To come up with the list, Realtor.com looked at housing and economic data in the 100 largest metropolitan areas. (Metros include the main city and surrounding suburbs and smaller urban areas.)

These midsized metropolitan areas generally offer lower-priced homes that locals can still afford. All but one had median prices well under the national median of $417,000 in November because they didn’t experience the huge price spikes seen elsewhere during the pandemic. And buyers are still active in these areas, so sales are still happening.

They also tend to have solid economies and are located near big employment centers. They aren’t the latest tech hot spots and are far from the flashier, larger cities on the coasts. Several of the top 10 had military installations, ensuring a steady stream of people moving in and out of the area.
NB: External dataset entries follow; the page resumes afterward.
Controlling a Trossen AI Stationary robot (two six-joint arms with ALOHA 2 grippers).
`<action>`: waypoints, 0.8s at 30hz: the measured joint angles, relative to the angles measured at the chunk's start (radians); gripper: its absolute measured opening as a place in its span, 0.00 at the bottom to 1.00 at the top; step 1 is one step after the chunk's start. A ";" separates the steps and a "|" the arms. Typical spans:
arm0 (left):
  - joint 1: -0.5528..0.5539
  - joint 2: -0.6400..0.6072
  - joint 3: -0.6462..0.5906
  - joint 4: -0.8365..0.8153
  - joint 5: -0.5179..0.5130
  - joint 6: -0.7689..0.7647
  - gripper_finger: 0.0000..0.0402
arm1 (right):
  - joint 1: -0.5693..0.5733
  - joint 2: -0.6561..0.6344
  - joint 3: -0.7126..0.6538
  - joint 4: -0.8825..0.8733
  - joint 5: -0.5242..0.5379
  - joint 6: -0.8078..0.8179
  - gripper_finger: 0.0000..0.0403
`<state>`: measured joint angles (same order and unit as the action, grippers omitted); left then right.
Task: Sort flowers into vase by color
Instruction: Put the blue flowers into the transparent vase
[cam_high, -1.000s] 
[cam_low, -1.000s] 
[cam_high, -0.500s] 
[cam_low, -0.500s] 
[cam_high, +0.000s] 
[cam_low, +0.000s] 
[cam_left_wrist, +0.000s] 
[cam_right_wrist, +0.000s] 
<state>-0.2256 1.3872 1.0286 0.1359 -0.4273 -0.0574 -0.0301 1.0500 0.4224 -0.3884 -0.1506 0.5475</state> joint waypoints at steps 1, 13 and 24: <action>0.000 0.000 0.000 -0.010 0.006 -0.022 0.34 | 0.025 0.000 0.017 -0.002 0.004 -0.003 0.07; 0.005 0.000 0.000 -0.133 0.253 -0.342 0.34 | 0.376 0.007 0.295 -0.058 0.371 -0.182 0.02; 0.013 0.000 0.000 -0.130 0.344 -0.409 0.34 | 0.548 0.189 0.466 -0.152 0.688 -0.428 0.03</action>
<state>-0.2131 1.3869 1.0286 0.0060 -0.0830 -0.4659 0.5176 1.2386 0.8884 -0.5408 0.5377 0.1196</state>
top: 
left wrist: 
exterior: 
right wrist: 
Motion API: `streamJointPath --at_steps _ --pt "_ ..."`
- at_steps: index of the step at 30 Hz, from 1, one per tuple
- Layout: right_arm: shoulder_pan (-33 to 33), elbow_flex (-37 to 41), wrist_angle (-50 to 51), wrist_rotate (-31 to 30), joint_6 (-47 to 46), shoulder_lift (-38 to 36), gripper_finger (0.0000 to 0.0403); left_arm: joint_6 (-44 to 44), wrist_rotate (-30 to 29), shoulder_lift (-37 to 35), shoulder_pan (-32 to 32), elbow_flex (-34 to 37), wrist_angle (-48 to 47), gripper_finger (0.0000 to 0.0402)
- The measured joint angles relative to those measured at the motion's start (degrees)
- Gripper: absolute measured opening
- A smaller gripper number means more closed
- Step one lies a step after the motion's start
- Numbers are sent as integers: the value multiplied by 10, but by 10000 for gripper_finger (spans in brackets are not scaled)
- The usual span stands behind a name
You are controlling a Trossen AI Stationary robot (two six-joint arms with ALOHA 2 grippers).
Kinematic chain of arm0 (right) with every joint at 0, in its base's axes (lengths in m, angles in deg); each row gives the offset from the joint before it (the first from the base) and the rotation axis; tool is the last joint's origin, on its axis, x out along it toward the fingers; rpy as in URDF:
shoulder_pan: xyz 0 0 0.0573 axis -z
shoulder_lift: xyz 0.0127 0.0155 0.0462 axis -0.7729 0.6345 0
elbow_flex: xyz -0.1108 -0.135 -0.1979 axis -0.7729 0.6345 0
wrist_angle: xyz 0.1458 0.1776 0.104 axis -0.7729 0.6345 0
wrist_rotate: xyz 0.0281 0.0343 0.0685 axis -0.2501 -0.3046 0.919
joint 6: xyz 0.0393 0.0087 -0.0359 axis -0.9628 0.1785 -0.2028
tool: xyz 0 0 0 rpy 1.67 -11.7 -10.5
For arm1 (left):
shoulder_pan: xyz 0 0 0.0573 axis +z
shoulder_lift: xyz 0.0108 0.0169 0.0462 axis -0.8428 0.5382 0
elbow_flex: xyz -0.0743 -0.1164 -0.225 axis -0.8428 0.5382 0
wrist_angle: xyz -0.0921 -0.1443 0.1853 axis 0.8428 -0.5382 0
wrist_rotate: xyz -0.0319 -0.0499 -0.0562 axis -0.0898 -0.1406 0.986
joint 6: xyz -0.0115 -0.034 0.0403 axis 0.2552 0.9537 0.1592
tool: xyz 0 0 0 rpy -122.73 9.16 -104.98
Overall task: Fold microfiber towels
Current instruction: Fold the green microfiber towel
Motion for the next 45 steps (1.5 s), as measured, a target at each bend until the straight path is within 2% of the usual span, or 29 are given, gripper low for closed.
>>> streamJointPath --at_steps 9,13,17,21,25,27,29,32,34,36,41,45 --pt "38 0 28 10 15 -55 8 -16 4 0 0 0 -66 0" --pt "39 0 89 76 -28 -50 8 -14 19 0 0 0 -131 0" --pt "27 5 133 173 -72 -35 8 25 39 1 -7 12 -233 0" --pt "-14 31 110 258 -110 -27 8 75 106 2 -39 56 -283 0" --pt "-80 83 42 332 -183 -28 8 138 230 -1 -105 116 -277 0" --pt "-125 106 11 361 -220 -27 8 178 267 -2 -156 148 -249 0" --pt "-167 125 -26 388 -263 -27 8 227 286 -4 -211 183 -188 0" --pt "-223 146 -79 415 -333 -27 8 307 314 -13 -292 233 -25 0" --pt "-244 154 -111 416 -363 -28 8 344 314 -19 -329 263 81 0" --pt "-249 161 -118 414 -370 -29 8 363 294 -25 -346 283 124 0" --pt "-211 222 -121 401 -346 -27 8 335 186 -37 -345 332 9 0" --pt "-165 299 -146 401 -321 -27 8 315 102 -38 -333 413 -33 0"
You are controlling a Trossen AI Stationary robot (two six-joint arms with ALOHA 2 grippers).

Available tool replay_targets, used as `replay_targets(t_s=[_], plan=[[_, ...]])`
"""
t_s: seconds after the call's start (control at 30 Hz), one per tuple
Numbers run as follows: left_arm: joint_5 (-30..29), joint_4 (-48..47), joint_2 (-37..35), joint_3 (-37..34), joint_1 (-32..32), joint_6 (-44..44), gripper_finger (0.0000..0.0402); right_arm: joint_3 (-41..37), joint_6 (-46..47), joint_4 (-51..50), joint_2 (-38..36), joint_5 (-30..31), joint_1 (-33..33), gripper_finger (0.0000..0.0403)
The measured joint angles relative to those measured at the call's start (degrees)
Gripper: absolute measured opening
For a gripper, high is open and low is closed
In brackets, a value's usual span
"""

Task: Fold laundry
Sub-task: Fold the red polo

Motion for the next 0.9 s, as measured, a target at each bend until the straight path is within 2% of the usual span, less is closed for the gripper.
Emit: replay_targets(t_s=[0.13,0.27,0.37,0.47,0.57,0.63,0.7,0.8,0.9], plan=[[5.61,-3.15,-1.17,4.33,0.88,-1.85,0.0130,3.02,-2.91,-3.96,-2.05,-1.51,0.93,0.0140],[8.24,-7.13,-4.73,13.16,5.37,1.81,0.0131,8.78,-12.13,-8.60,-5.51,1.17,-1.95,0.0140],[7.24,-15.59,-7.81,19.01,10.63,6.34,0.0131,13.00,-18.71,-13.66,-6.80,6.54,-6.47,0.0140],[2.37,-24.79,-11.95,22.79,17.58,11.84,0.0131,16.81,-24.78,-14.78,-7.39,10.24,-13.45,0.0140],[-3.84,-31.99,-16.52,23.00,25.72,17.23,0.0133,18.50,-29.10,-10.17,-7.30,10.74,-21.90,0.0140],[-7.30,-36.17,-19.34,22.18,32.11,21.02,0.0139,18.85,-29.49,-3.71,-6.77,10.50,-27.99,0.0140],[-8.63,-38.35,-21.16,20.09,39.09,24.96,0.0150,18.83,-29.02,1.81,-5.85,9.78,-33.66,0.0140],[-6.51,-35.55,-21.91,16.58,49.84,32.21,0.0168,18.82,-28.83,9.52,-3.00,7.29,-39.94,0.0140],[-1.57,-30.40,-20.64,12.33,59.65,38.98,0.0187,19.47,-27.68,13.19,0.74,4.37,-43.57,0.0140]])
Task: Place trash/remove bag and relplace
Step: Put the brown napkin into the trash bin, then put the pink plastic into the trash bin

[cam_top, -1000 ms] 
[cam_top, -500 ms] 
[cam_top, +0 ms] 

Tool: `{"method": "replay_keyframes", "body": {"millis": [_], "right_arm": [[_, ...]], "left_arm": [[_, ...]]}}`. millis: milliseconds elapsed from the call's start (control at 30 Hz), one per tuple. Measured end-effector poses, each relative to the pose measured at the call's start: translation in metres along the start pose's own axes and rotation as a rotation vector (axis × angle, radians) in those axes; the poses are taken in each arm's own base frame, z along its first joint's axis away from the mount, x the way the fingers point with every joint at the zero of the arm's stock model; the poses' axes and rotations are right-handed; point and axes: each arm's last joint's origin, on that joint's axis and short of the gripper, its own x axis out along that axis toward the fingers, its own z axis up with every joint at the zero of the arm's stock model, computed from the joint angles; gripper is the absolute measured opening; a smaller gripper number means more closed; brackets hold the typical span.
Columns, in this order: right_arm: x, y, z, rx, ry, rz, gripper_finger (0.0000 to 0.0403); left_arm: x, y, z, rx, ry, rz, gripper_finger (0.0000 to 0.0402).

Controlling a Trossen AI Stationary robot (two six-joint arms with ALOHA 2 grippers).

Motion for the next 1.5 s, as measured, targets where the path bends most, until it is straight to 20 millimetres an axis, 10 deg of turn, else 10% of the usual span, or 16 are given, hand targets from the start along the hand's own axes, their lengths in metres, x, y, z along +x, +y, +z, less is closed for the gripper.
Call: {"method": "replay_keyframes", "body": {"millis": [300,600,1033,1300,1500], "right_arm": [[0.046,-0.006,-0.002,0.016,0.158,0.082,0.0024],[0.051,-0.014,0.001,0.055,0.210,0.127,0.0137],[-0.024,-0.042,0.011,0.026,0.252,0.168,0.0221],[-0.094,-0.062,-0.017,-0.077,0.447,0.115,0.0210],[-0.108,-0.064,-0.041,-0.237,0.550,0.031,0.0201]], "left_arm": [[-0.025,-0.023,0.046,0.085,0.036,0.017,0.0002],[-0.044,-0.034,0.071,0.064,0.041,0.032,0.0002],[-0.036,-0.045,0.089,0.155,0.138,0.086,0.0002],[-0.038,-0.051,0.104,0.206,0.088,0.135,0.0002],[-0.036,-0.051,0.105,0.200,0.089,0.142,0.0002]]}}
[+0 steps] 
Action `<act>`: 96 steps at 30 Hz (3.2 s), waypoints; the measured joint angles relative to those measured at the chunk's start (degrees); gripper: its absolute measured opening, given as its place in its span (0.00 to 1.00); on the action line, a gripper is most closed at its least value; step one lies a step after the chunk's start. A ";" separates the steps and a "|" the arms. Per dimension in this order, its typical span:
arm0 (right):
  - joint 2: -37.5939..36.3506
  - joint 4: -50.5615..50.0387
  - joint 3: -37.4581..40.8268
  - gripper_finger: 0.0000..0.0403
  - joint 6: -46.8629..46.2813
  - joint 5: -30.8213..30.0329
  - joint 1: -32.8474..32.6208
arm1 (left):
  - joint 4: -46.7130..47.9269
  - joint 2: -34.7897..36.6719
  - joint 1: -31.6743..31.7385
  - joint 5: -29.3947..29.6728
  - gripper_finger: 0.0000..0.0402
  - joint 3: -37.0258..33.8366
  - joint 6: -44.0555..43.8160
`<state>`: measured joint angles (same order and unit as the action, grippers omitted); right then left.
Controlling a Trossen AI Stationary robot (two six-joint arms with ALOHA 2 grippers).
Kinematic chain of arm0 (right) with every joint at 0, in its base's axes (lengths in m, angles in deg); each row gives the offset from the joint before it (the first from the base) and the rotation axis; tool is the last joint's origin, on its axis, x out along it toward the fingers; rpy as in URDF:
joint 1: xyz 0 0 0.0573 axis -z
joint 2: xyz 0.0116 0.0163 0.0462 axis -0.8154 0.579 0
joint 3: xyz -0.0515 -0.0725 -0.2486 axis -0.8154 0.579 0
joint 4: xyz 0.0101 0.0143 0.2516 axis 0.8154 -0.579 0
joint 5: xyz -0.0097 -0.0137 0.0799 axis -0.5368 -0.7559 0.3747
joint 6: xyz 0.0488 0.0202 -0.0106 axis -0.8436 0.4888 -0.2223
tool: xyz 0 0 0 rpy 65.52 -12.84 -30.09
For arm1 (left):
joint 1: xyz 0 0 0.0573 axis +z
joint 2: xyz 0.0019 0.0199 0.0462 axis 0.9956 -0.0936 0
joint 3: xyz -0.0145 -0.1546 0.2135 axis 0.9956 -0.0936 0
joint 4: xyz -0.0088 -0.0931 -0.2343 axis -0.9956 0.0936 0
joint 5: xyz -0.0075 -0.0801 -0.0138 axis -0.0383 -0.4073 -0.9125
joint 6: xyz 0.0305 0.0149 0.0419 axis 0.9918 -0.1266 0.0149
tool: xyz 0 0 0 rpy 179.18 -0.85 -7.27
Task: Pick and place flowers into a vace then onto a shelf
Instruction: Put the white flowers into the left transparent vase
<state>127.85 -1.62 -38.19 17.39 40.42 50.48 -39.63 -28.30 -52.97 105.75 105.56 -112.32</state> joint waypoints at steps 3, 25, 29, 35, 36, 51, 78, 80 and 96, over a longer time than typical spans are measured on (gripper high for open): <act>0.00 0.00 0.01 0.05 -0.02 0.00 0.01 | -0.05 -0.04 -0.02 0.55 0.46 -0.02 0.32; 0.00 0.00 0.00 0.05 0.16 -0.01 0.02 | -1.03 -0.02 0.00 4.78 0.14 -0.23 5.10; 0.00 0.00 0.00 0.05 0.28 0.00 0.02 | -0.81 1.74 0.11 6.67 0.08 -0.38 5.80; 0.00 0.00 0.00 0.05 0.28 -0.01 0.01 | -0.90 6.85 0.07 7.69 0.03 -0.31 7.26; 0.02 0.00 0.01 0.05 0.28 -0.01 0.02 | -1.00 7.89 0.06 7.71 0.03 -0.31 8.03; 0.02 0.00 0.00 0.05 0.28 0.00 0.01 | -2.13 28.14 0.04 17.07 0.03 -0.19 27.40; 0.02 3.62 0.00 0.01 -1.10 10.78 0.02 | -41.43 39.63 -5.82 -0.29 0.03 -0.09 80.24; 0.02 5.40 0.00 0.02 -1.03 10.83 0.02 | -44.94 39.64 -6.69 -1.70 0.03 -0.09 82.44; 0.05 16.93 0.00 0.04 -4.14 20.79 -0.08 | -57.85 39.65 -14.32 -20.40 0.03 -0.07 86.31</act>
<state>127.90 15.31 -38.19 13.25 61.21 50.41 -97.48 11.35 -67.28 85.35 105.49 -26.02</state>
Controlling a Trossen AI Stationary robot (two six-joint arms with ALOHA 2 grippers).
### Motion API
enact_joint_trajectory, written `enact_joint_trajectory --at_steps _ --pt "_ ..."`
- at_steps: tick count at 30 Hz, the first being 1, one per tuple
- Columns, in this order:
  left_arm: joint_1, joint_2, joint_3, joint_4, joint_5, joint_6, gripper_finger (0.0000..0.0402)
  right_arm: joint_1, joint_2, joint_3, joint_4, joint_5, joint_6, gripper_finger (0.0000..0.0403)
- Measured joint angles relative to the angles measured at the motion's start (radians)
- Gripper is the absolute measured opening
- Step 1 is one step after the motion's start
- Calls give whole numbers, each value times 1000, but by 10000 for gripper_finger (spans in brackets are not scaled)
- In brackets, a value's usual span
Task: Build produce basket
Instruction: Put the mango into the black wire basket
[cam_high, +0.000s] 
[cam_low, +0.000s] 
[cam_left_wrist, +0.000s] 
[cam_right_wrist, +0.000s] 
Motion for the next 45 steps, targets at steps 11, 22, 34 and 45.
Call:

“These are the real estate markets that are going to be more active” next year, says Hale. “If you’re a seller, it means you can expect buyers. If you’re a buyer, you can expect competition. And if you’re a homeowner, you can expect prices to rise, which gives you more equity in your home.”

The Realtor.com 2023 forecast anticipates that home prices will rise 5.4% nationally, a departure from the big run-ups experienced during the pandemic. The number of sales, which was high over the past few years, is expected to drop 14.1% next year.

“They are really outliers, especially when it comes to sales,” Hale says of the top markets.